First impressions of a crowd-searching archive presentation project of the BBC – by Virág Bottlik
With the launching of the BBC World Service Prototype in 2012 a collection of more than 50000 pre-recorded BBC radio programmes from the 1960’s have been made accessible online. The collection is available thanks to an innovative way of processing and managing content by combining machine and human resources.
The prototype has been developed as part of the cooperation project, Automatic Broadcast Content Interlinking Project (ABC-IP), between BBC Research & Development and MetaBroadcast. The idea behind the project is to roughly tag the content automatically and then let the audience do the fine tuning.
The content is processed by an audio-recognition software that makes the first attempt to identify the relevant topics (in some cases the links that have already been associated with the programmes). They use linked data to tag the content, whereby all content tags correspond with wikipedia articles, speakers, series-names etc..
In the archive the radio shows are presented with the automatically received tags from the audio files, the file description and some automatically associated images from Ookaboo. The algorithms obviously do not work perfectly so the tags are not always fitting the content. The show on the death of Pope John Paul II is, for instance, linked with the horror movie “Shock Waves” because in the description you can read: “Death of the Pope and the shock waves around the world.” These mismatches are to be corrected by the users.
After signing up with name and e-mail you`re invited to work on the metadata of the content by voting up or down some automatically generated topic tags, name some speakers, work on the description, recommend another picture or add more tags.
When editing the description you can always click the “see history” button. Here you can follow the changes and restore to the original version. If you name an unknown speaker or are editing an existing speaker you don´t see any histories, you can change the names easily. When changing a name of a speaker in one show you change the name in all shows, which have been connected to the same person (ID). Here I made a mistake: wanting to try out the function I just renamed an identity and after I had completed, I started to search for the option to reverse the changes – there was not such a thing. (Sure, I could rewrite the original name, if I remembered… Sorry.) It is also impossible to reverse by recommending a “better image” to illustrate the show.
Adding a tag is not so easy. Starting to type in a word you get recommendations of phrases which are corresponding to Wikipedia-pages. You cannot just type in anything, so if you don´t find the phrase you were looking for and you stick to the tag-idea you have, you have to create a Wikipedia page to be able to correspond with your tag.
Summing it up so far I guess we see an option which is worth thinking about for community media archiving purposes. For those who might be fit in technical aspects here is a short description. After seeing how users can help improve the archive, let´s have a look at how and what for they can use it for.
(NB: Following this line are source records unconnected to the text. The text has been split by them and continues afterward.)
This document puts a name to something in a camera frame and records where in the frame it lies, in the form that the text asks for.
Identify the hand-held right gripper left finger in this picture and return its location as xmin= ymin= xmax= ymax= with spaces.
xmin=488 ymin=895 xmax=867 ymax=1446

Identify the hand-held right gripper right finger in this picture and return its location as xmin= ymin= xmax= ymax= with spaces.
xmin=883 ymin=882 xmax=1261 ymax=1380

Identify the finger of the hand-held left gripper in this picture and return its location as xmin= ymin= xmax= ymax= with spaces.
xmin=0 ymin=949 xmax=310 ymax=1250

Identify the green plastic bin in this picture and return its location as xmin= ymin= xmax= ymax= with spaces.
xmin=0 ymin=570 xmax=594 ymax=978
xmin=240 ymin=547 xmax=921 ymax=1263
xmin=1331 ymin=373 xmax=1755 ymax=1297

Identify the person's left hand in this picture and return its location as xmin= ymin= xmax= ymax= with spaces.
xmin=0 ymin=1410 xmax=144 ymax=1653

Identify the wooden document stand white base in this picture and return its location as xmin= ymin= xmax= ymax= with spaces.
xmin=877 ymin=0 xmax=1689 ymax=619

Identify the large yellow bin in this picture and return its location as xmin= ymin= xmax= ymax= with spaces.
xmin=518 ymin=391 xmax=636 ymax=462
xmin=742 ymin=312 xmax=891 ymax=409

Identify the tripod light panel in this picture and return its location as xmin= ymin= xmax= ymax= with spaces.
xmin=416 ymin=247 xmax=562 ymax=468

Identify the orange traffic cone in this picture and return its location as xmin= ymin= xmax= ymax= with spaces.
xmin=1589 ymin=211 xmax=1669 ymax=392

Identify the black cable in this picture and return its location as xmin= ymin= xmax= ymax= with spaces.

If you only want to explore the collection you just give in a search term, open an item and start to navigate between shows through thematic links, series, speakers, etc.
The searching options are quite poor. You can not search by author, by running time, by location or by dates, you only search by searching terms. The result of your search is filtered by decades and availability (some shows are unavailable because of technical reasons or copyright considerations). It is not easy to tell how the results are listed. It`s neither chronological, nor alphabetical, it is not happening upon popularity not even upon the content identification number. Not to mention that you don`t have an opportunity to list the matches upon some criteria (author, running time, publication date etc).
It is also not easy to understand how searching with multiple search-terms functions. If you search “Budapest” you receive 52 matches. If you search “Budapest” and “hotel” you receive 56 matches, some of them are tagged with “hotel”, some with “Budapest”. I didn`t find any double match (I admit I didn`t go through all of them though). So maybe there are only 4 of all content pieces tagged with “hotel”? Not at all: for “hotel” you get 357 matches!
Search operators known from google like “” for the exact term or “OR” for a search for either word are not accepted here either.
If you are looking for something definite the chances of finding it, without reading the summaries of hundreds (or in some cases thousands) of items, are slim. This is not very motivating even if you know your contributions are supposed to improve the archive, not only the “correctness” of the metadata but through a feedback circle also in the searching and navigating options. Besides these shortcomings on user-friendliness I missed the comment, or other content evaluating options, which are also basic things on community managed sites for sorting items (by popularity for instance).
Summing it up: BBC World Service Prototype shows a nice example for crowd content managing possibilities, which is without a doubt highly relevant in community media context. However, when thinking about a similar system we have to be critical towards its lack of effective usability and develop a system matching our purposes. We need to provide real, effective access to our contents – and always be aware of what the users are interested in.